Postcards from Pakistan
Postcard from Abbasi Royal Graveyard
Our final stop for the day was the Abbasi Royal Graveyard. It was a short but dusty drive to the graveyard where we waited for the caretaker to come and open the gate. A large key was extracted from a pocket of the caretaker’s shalwar kemeez and the door was slowly opened. There are several tombs here, individual tombs for wives and relatives and the main Nawab tomb. The Nawab tomb contains the graves of all 12 Nawabs that ruled Bahawalpur. The outside is red brick with traditional Multani blue and white glazed tiles. Inside the tomb you can see the individual tombs respectfully covered in white cloth. The interior is highly decorated with frescoes, elaborate wood doors and tile and mirror work. We started our visit to the Cholistan Desert with the fort and man’s attempt to control his environment, we then visited the mosque and contemplated life today and ended at the graveyard and a reminder that one day we will all return to dust.
Postcard from Abbasi Mosque, Cholistan Desert
From the top of one of the bastions of Derawar Fort you can see the Mosque’s three white domes shining through the afternoon haze. The Mosque was built in 1849 by Nawab Bahawal Khan Abbasi. Covered in white marble the mosque is symmetrical with minarets and decorative arches and Islamic calligraphy. The design was supposed to have been inspired by either the Shah Jahan’s Moti (Pearl) Mosque in Agra or the Moti Mosque at the Red Fort in Dehli.
We had time for a quick stop to see the mosque before continuing our journey. We took off our shoes and I covered my head. Inside the courtyard it was hot in the afternoon sun and very quiet. Time for a moment of quiet contemplation.
Postcard from Derawar Fort, Cholistan Desert - a fortress of truly towering proportions
We leave Bahawalpur behind and travel another 100 kilometres into the Cholistan Desert. Derawar Fort rises up out of the desert and the colour of the surrounding sand is matched by the millions of small, narrow bricks that make up the fort.
40 bastions standing 30 metres tall, 1500 metres of wall make up the square shape of the fort. Each bastion is decorated with intricate brick work patterns. As you get closer you can’t believe the scale of the building, seemingly built in the middle of nowhere.

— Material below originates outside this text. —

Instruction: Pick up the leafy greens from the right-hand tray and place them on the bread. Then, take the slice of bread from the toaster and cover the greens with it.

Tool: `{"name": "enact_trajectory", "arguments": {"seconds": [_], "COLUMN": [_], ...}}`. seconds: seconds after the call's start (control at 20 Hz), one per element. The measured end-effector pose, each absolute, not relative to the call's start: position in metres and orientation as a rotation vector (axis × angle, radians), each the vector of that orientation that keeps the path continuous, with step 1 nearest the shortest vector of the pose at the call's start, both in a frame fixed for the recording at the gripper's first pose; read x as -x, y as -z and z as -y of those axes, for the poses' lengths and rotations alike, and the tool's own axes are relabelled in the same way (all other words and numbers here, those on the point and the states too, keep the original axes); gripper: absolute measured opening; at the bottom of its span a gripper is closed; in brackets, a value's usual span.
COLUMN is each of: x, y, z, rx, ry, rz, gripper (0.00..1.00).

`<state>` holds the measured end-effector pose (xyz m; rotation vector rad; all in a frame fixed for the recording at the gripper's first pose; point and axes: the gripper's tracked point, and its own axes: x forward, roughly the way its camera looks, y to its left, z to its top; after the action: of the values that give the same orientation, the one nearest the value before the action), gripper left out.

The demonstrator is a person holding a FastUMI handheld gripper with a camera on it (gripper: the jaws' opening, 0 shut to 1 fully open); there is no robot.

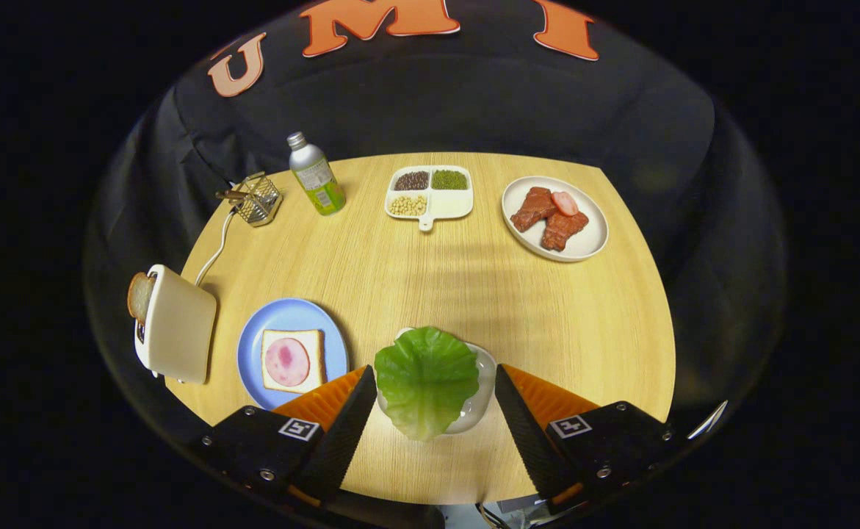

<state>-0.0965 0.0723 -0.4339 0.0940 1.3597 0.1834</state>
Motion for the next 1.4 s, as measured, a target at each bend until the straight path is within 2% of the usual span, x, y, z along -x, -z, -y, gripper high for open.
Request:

When the Fort was built in the 9th century it stood next to the Hakra River and was a defensive point to protect valuable water resources on caravan and pilgrim routes across the desert. It was built for Rai Jajja Bhati, a Hindu king from Jaisalmer, India. The fort changed hands many times and in the 18th century it became the property of the Nawabs of Bahawalpur, who rebuilt it in 1732.
Inside the Fort are many buildings, most in a poor state of repair. The Bahawalpur Department of Archaeology is working to restore parts of the fort but more work and funds are required. We visited one bastion where the structure has been repaired and new frescoes painted but it is a shame that the original frescoes are not protected.
The fort is currently on the tentative list of sites to be included on the UNESCO World Heritage List. UNESCO defines cultural and natural heritages as “irreplaceable sources of life and inspiration…our touchstones, our points of reference, our identity”. Derawar Fort certainly meets that definition.